Originariamente Dioniso fu un dio arcaico della vegetazione, legato alla linfa vitale che scorre nelle piante. In seguito fu identificato come dio dell’estasi, del vino, dell’ebbrezza e della liberazione dei sensi; venne quindi a rappresentare l’essenza del creato nel suo perenne e selvaggio fluire, lo spirito divino di una realtà smisurata, l’elemento primigenio del cosmo, l’irruzione spirituale della zoé greca, ossia l’esistenza intesa in senso assoluto, la frenetica corrente di vita che tutto pervade.
Dio “ibrido” dalla multiforme natura maschile e femminile, animalesca e divina, tragica e comica, Dioniso incarna, nel suo delirio mistico, la scintilla primordiale e istintuale presente in ogni essere vivente; che permane anche nell’uomo civilizzato come sua parte originaria e insopprimibile, e che può riemergere ed esplodere in maniera violenta se repressa e non elaborata correttamente.
Dioniso viene spesso rappresentato nelle arti come vestito di pelle di leopardo o pantera (pardalide), trionfante su di un carro assieme alla sua compagna Arianna, solitamente accompagnato da un corteo chiamato tiaso e composto dalle sue sacerdotesse (dette menadi o baccanti, donne in preda a frenesia estatica e invasate dal dio), bestie feroci, satiri e sileni. Care al dio erano le piante della vite (da cui il legame con il vino e la vendemmia) e all’edera (in particolare alcune specie di edera, contenenti sostanze psicotrope e che venivano lasciate macerare nel vino). Uno dei suoi attributi era infatti il sacro tirso, un bastone nodoso avvolto da edera e pampini e sormontato da una pigna; altro suo attributo è il kantharos, una coppa per bere caratterizzata da due alte anse che si estendono in altezza oltre l’orlo.

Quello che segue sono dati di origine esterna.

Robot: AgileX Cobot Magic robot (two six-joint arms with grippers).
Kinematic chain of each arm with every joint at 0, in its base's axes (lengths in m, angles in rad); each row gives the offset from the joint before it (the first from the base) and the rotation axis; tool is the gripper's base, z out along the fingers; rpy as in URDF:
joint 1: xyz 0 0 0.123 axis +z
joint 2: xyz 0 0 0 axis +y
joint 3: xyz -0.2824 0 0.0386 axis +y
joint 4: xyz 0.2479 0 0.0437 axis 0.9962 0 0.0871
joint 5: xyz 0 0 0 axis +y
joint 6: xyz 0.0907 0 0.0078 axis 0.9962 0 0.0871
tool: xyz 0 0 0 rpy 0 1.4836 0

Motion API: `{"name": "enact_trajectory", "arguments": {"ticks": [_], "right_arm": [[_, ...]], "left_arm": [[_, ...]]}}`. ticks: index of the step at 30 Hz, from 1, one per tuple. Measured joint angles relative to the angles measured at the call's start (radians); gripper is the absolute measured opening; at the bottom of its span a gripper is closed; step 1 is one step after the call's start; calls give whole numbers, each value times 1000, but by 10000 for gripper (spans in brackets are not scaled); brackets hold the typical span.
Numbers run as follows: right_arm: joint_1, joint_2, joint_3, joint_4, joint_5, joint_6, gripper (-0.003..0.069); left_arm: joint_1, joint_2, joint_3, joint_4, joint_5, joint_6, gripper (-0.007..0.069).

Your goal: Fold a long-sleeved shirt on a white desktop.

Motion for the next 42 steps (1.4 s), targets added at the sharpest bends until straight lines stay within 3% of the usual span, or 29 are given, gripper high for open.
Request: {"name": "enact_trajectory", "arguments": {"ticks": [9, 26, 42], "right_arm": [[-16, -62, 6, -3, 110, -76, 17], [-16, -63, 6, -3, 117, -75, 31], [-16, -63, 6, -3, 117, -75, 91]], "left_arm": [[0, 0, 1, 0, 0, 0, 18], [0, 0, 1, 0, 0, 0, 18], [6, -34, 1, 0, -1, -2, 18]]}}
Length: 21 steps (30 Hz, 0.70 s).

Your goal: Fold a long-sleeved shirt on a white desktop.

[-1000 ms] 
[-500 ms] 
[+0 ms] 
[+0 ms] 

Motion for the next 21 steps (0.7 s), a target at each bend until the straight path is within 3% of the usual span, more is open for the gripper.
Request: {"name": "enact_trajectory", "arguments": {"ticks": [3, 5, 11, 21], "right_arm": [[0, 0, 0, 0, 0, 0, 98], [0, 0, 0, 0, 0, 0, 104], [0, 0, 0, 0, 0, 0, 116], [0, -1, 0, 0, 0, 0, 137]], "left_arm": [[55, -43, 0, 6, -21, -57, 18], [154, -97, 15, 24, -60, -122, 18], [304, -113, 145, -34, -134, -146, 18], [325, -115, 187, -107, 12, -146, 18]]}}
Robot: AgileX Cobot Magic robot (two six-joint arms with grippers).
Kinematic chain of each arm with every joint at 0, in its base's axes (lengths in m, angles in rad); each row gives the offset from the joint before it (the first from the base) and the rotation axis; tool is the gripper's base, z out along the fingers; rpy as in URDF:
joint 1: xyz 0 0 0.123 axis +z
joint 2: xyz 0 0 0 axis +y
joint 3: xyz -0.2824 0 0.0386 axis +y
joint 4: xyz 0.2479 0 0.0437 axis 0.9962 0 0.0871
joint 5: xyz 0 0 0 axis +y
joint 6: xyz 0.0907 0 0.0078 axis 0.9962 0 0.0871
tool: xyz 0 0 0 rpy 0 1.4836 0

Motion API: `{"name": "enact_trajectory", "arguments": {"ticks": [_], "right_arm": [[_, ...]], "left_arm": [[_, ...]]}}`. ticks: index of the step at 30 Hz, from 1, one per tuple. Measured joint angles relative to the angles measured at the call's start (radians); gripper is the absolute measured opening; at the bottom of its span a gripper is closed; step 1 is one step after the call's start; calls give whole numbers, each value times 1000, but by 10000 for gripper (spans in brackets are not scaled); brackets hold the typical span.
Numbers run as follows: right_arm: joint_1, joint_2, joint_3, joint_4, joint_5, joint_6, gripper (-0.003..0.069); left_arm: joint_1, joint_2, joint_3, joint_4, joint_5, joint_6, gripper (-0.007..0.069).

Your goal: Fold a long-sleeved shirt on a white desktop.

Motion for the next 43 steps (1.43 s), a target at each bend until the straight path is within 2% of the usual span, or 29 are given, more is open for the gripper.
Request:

Veniva identificato a Roma con il dio Bacco, con il Fufluns venerato dagli Etruschi e con la divinità italica Liber Pater, ed era soprannominato lysios, “colui che scioglie” l’uomo dai vincoli dell’identità personale per ricongiungerlo all’originarietà universale. Nei misteri eleusini veniva identificato con Iacco. Altro epiteto con cui veniva chiamato è Bromio, usato anche da Euripide ne Le Baccanti, da βρόμος, “fragore”, “fremito”, perché secondo il mito il dio era stato generato in mezzo ai fragori del tuono dalla madre Semele colpita dal fulmine, o perché l’ebbrezza del vino produce fremito e furore.
Strettamente legato alle origini del teatro, Dioniso è il dio della mitologia greca di maggior fortuna nella cultura contemporanea, in particolare nel Novecento, dopo che il filosofo Friedrich Nietzsche, nella Nascita della tragedia, ha creato la categoria estetica del dionisiaco – emblema delle forze naturali, vitalistiche e irrazionali – contrapponendola a quella dell’apollineo.